When Dol sits in class, he can smell the strong, distinct scent of cigarettes or alcohol from his classmates and friends around him -- reminders of the frequent partying that goes on.

Many students wouldn't accept Dol into their cliques because he lived, spoke and behaved differently from everyone else. Dol was not willing to compromise his beliefs and faith to gain the social acceptance of his peers.

"There are so many times that my friends have asked me to go out and join them to have a little fun," he says. "I always just told them that I am a Christian and that my beliefs and faith are my priority. I have no desire to join them. Sometimes they mock or criticize me saying that I am a godly son, or they are always asking why I blindly believe in an imaginary God."

Feuding and Strife

Dol can handle the spiritual war within the university, but he struggles with another war that has taken place between his university and others for decades. Students treat students from rival universities as  enemies.

"I hear about the fighting every day," Dol says. "Usually it is just between a small group of students. Major fights occur about two or three times a year, and many students are injured as a result. Some are even killed.

"Recently, I just lost a classmate who was involved in a fight," he says solemnly.

The intense fighting and rivalry between universities  makes headlines in local newspapers. Students carry lethal weapons to the fights. Usually at the end of fights police arrive to break them up, so many hot-tempered students end up in the police station -- or in the hospital with knife or bullet wounds. Not everyone survives.

In the midst of this dangerous and unstable environment, Dol has cried out to God many times asking why He put him in this place. Dol has struggled  to find peace and security in his life outside the university campus. Whenever he ventures from his university, he has to take off his mandatory university uniform and belt and anything else he is wearing that represents his university.

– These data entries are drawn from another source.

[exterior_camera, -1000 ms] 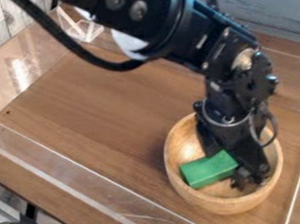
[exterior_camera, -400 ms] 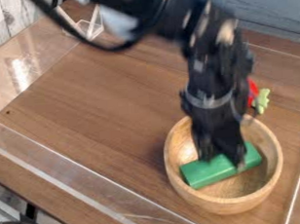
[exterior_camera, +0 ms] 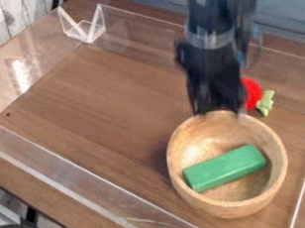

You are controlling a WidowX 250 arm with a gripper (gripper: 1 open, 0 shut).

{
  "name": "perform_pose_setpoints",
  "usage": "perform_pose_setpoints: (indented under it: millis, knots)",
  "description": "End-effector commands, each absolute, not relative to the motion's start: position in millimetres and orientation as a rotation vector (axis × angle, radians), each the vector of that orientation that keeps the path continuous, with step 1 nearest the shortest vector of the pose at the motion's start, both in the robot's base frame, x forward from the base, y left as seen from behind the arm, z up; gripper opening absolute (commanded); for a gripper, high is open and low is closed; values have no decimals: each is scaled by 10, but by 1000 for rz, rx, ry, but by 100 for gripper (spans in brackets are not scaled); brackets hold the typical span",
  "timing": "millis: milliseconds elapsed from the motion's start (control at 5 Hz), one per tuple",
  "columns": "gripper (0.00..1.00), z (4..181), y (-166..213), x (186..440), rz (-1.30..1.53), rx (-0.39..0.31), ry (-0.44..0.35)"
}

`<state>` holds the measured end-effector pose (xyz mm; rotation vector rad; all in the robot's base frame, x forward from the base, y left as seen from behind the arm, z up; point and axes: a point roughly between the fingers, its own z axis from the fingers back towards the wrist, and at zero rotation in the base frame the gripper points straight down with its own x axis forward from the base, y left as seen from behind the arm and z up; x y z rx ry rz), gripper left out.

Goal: Remove the green block from the brown bowl and put it on the table

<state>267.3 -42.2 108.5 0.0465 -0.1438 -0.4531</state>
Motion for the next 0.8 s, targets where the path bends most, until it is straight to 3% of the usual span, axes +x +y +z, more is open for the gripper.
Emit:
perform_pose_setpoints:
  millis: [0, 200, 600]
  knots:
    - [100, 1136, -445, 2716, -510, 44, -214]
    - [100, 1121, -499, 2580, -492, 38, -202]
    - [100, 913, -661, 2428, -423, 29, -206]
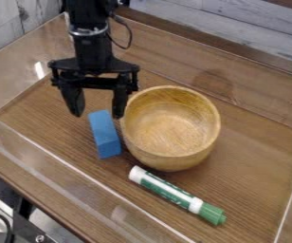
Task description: Put the blue block in the brown bowl
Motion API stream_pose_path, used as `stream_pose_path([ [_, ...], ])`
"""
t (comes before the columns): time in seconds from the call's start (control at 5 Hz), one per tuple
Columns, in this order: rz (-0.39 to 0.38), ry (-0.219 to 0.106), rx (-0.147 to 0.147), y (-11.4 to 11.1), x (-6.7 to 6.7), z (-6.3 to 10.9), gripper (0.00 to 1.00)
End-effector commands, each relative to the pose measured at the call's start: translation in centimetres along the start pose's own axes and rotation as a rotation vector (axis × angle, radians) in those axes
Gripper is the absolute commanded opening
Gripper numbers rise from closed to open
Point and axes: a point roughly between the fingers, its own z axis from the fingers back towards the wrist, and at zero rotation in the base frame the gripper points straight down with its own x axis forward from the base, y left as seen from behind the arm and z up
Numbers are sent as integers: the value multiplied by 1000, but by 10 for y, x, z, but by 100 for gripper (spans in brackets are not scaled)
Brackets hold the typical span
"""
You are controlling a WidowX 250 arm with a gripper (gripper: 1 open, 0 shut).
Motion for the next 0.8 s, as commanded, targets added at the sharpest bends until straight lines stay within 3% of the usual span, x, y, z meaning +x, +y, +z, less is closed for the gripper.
stream_pose_path([
  [0.0, 15, -32, -3, -2, 2, 0, 100],
  [0.6, 59, -22, 3, -7, -4, -20, 100],
])
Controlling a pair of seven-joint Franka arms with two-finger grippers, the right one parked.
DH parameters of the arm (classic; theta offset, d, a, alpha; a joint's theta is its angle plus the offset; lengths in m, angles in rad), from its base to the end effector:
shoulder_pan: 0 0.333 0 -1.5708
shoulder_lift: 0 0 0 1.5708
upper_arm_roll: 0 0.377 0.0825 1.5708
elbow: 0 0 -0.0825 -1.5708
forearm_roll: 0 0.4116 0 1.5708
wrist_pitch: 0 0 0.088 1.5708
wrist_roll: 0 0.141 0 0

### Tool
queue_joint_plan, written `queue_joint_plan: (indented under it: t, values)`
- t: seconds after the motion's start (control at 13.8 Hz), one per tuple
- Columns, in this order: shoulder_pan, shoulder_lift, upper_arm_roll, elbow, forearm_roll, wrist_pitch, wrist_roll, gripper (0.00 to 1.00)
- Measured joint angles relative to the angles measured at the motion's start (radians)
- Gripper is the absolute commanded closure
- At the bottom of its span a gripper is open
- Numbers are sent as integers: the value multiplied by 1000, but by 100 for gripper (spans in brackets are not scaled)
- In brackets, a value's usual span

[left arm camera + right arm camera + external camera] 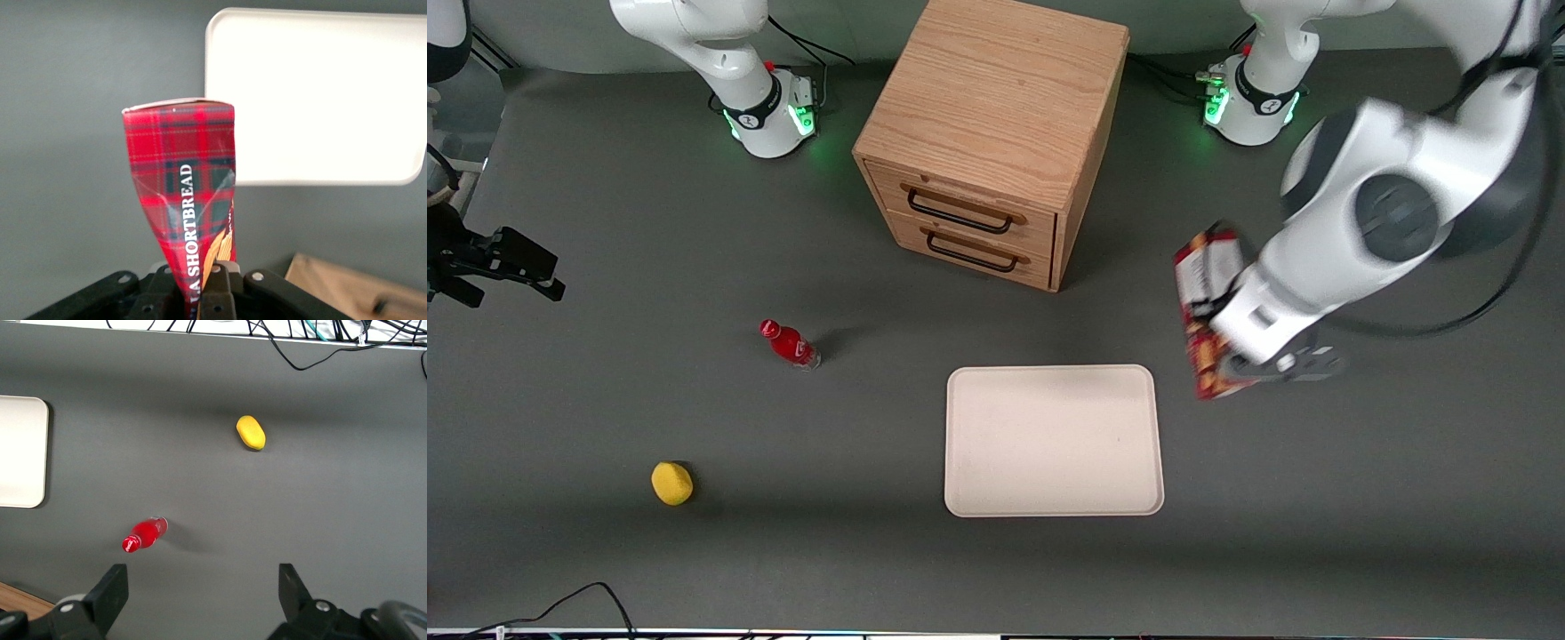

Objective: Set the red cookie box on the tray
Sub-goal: 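Carry the held box over the cream tray with the left gripper, then lower the box onto the tray and open the left gripper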

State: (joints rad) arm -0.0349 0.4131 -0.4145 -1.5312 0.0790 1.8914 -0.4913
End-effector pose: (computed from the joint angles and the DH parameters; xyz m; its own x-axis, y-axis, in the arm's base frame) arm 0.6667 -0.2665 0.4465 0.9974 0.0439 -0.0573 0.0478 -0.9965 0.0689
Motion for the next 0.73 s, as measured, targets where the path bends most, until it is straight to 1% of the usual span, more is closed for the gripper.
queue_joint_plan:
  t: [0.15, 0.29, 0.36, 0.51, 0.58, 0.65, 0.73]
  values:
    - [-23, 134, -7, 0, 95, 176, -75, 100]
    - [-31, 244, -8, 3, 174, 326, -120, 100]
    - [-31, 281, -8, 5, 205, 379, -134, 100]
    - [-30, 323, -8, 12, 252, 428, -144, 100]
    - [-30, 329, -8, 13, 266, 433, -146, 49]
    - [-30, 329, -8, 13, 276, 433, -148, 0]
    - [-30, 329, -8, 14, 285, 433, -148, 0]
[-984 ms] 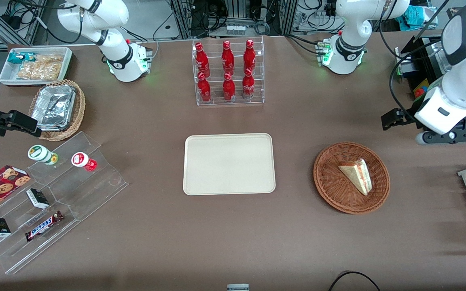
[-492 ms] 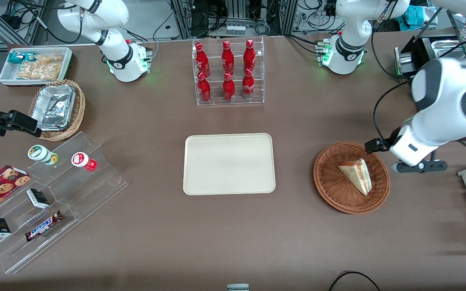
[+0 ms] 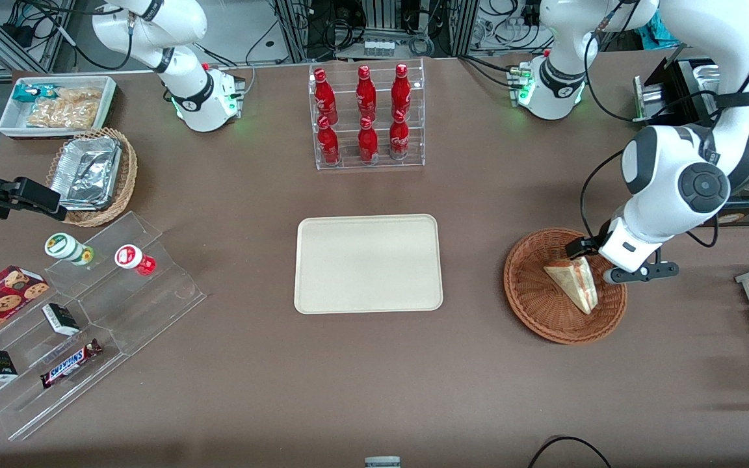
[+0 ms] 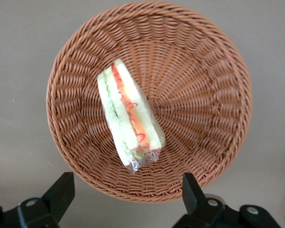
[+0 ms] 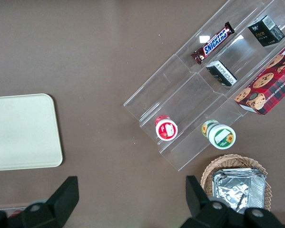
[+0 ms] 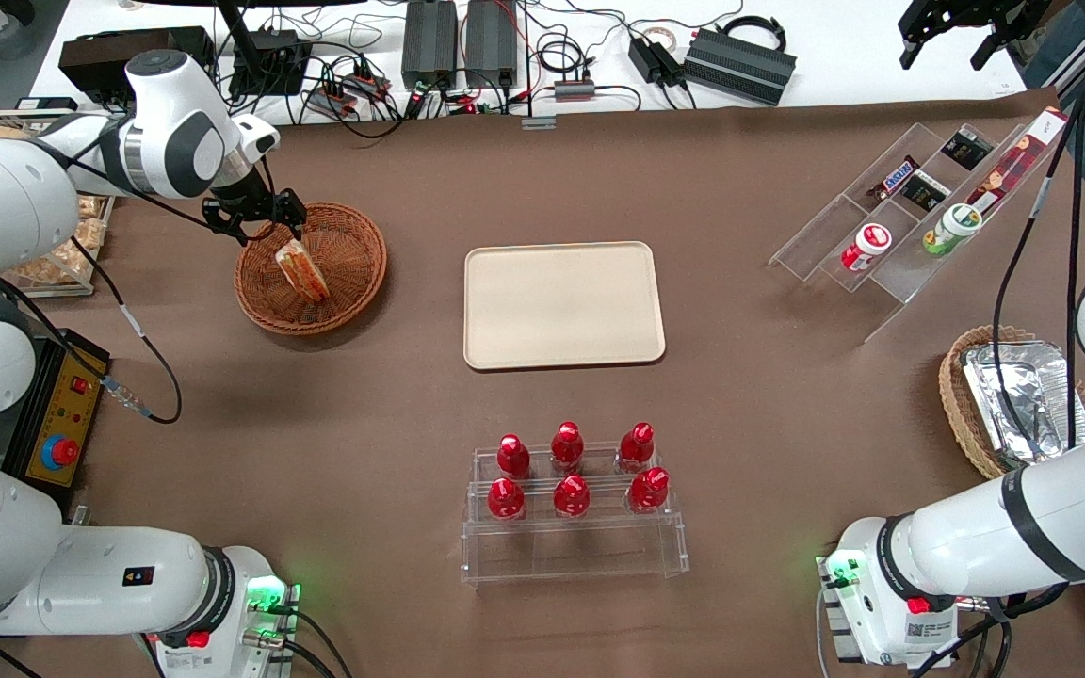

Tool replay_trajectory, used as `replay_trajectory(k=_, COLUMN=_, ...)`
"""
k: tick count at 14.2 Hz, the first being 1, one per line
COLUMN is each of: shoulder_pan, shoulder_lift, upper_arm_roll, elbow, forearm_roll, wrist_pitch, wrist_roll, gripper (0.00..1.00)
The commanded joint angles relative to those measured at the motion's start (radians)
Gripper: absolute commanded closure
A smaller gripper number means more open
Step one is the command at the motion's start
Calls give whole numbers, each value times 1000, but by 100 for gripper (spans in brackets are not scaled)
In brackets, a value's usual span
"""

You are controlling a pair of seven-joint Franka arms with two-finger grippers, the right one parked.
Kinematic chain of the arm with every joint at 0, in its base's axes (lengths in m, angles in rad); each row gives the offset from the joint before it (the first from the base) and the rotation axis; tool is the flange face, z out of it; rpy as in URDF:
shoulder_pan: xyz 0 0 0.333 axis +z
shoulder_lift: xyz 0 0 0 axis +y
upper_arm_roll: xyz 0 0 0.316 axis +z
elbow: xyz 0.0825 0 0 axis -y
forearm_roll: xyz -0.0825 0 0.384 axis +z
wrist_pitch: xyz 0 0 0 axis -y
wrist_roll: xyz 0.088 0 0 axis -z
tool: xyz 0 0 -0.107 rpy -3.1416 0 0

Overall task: Place sandwich from basket to tray
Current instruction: 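Lower the left gripper and close it on the wrapped sandwich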

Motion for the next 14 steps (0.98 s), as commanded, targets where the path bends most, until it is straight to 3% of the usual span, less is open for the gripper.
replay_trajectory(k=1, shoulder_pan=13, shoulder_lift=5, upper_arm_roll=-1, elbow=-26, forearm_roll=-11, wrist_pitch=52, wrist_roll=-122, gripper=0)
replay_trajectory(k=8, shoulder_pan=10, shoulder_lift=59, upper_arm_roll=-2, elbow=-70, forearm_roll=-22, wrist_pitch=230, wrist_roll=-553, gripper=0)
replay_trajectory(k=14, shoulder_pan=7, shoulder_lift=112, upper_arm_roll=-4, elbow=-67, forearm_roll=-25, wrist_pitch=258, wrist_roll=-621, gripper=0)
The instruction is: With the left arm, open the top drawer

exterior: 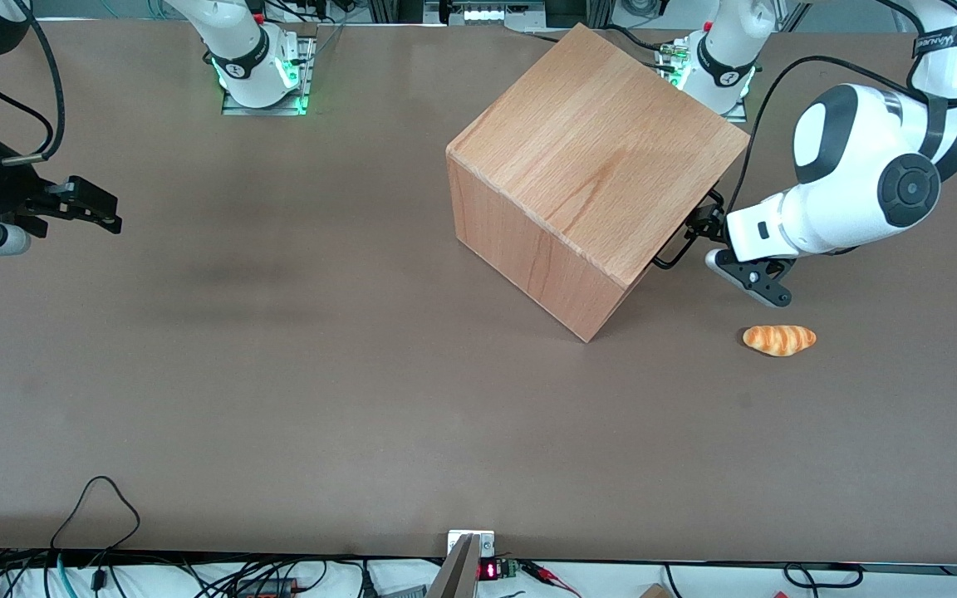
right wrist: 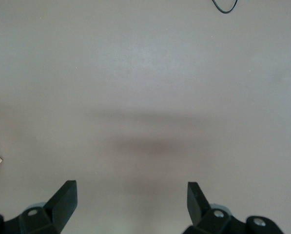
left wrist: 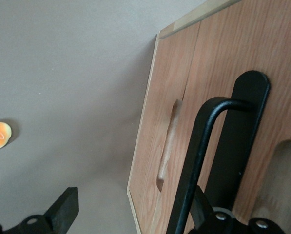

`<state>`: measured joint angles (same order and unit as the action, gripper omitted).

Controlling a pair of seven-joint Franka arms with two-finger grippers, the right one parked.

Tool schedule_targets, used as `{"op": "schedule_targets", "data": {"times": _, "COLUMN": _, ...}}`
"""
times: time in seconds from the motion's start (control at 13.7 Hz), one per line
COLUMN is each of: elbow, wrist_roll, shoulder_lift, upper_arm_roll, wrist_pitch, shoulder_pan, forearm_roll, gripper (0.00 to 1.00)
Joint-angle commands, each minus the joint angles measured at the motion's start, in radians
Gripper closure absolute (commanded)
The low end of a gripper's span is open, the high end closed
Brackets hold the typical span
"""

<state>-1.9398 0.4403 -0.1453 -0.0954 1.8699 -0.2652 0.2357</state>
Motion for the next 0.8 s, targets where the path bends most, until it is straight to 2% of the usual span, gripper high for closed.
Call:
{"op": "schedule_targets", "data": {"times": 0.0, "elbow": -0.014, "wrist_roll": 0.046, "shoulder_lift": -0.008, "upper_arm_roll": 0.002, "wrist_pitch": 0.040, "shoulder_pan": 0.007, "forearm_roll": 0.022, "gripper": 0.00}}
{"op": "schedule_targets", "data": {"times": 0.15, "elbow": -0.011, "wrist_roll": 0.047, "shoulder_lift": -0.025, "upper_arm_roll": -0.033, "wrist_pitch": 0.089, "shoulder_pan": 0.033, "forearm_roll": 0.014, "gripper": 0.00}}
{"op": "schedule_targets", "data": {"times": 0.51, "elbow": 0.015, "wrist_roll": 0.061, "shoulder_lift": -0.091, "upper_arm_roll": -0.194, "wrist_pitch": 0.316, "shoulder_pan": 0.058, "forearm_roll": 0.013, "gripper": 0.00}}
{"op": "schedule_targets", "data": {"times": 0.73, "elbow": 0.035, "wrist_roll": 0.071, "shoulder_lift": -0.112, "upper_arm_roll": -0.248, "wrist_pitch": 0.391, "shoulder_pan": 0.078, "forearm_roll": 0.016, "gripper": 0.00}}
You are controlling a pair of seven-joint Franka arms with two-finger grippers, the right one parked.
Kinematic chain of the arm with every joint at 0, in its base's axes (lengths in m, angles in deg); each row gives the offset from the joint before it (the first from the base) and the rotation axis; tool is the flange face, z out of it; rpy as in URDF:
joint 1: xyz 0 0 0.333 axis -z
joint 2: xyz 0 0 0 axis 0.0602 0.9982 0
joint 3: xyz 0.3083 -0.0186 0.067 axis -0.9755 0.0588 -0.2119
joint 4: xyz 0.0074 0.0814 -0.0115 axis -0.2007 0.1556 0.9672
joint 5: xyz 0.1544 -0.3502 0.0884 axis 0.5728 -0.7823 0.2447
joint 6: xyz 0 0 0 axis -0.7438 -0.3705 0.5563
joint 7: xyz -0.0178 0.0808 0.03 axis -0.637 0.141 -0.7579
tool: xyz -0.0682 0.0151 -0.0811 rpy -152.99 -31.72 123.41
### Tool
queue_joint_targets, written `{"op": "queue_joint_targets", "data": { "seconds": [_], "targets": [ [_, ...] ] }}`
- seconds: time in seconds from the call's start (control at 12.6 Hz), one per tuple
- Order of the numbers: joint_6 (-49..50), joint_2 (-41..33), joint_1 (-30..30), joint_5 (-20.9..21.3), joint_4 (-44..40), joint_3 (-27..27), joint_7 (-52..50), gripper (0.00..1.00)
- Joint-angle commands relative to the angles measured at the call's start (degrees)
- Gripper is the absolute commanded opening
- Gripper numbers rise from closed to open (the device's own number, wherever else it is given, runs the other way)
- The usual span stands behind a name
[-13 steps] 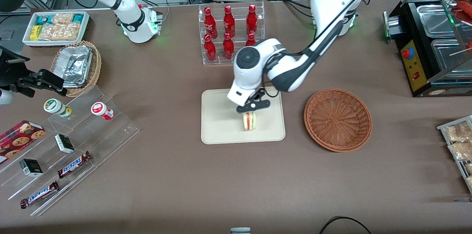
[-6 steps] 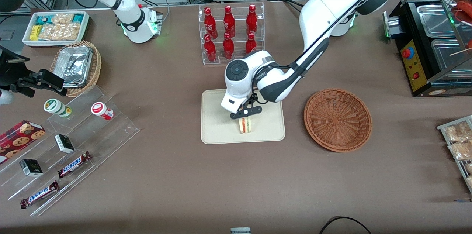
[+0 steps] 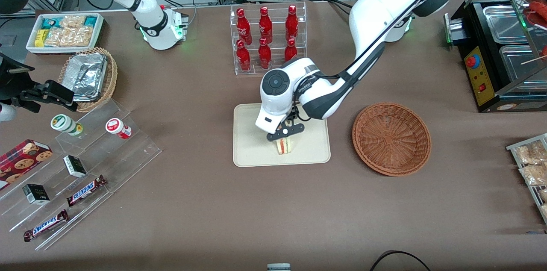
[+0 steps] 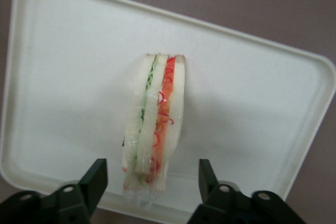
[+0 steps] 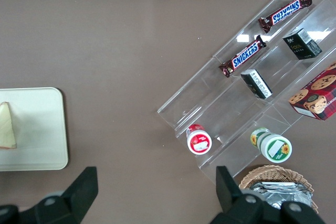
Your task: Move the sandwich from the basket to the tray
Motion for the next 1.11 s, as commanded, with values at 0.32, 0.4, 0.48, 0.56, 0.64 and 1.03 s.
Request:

He fears students from a rival university might attack him.

Dol once considered dropping out of his university to  find another that was safer. In such moments of doubt and uncertainty, Dol tries to focus on the positive aspects of his life.

"I think of my parents and the fact that they are counting on me. I would never want to let them down. I also think about my sponsor, who I have never met, but who has had the heart to help and support me. I thank God that I have a mentor, provided by the LDP, who was also a former student here. He always encourages me to stay and reminds me that I have God on my side and that I can overcome anything through His strength."

Perseverance Leads to Hope

The situation Dol has been placed in has enabled him to learn more about God and His ways. "I learned that I have to be a positive thinker no matter what situation I find myself in, and to learn to stand firm in my faith," he says. "I have decided to respond to this difficult circumstance I currently face from a Christian perspective. I am trying to stay focused solely on my studies and doing my work to the best of my abilities. I want to set an example to my peers and remind them that we are students and not gangsters."

Dol feels blessed to be one of the top five students at his university. His GPA is 3.45, which is high for an engineering student.

"There are millions of people who do not even have the chance to study like me," he says. "God has given me this great opportunity and I want do my best in my studies."

The Leadership Development Program has enabled Dol to attend camps that teach leadership skills and time management. Program mentors also provide spiritual guidance, which helps him have a clear understanding of the Bible.

With only a year left in his studies, Dol is close to achieving his dream of becoming an engineer. The support and encouragement from his LDP sponsor combined with the guidance he receives in the program will help ensure Dol secures the brighter future his parents envisioned.